# Datenanalyse



## Strahlex (8. April 2004)

Hallo,

wer kann mir bei meinem Problem Tipps geben?

Ich möchte lernen, wie ich Daten (zB Aktienkurse mit Datum, Zeit, Name der Aktie), die auf unterschiedlichsten Homepages erscheinen und dort unterschiedlich oft aktualisiert werden, weiterverarbeitungsfähig (zB Excel oder Eviews) auf meinen Rechner bekomme. Es sollen Abfragen (deren Häufigkeit und Zeitpunkte ich vorher definieren kann) gestartet werden, die vorher definierte Homepages abfragen, die Daten holen und mir z.B. in eine bestimmte Excel-Datei stellt.

Was muss ich dazu alles lernen?

Habt ihr eine Literatur und/oder Tutorialempfehlung?

Ich habe außer Grundkenntnisse in Java Programmierung keine Vorkenntnisse.

Ich hoffe so eine Anfrage eines (noch) IT-Baby unter so vielen Profis löst nicht allzu viel Gelächter aus. 

Vielen Dank im Voraus!

LG Strahlex


----------



## squeaker (2. Juni 2004)

Perl ist die Sprache deiner Wahl - damit solltest du die Webseiten laden können, den Syntax analysieren und dir damit die Daten aus dem HTML-Wust extrahieren können.
Dann einfach als csv (comma separated values) ausgeben. Das Verfahren ist einfach. Spalten werden mit \t (Tabstop) getrennt, Zeilen mit \n (Zeilenende). Das läßt sich dann einfach in excel importieren als Tabelle.

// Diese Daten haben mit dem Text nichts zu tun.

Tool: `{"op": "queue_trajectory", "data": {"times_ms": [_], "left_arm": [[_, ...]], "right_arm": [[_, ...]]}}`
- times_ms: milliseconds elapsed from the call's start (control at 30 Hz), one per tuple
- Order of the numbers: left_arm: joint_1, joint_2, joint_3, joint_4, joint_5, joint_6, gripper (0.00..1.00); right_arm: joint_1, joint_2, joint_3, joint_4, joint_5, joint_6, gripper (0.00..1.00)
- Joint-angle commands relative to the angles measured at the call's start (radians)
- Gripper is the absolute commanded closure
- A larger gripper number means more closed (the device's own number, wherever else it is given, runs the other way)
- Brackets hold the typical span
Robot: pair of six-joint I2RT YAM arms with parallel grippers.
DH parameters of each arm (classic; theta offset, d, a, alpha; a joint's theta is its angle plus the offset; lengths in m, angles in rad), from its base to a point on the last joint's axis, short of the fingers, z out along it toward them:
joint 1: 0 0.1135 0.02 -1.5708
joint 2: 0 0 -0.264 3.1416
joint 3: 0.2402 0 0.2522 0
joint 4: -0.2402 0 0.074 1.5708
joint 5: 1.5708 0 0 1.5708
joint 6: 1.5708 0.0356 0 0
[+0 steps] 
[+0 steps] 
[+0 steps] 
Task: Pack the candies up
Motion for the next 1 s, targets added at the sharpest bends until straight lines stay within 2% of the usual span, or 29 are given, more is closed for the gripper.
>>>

Ruby müßte auch gehen, ist auf jedenfall einen Blick wert wenn du sowieso eine Programmiersprache lernen musst. Es gibt zu beiden Sprachen kostenlos Bücher im Netz - einfach mal reinschauen welche einem behagt. Ich glaube man muß in Ruby strukturierter (OO) programmieren - was für den Anfang nicht schlecht ist. Ein wenig Zwang zur Struktur tut jedem Anfänger gut.


----------



## Strahlex (3. Juni 2004)

Vielen Dank für Deine Antwort. Sie hat mir sehr geholfen!
Liebe Grüße aus Wien Alexander


----------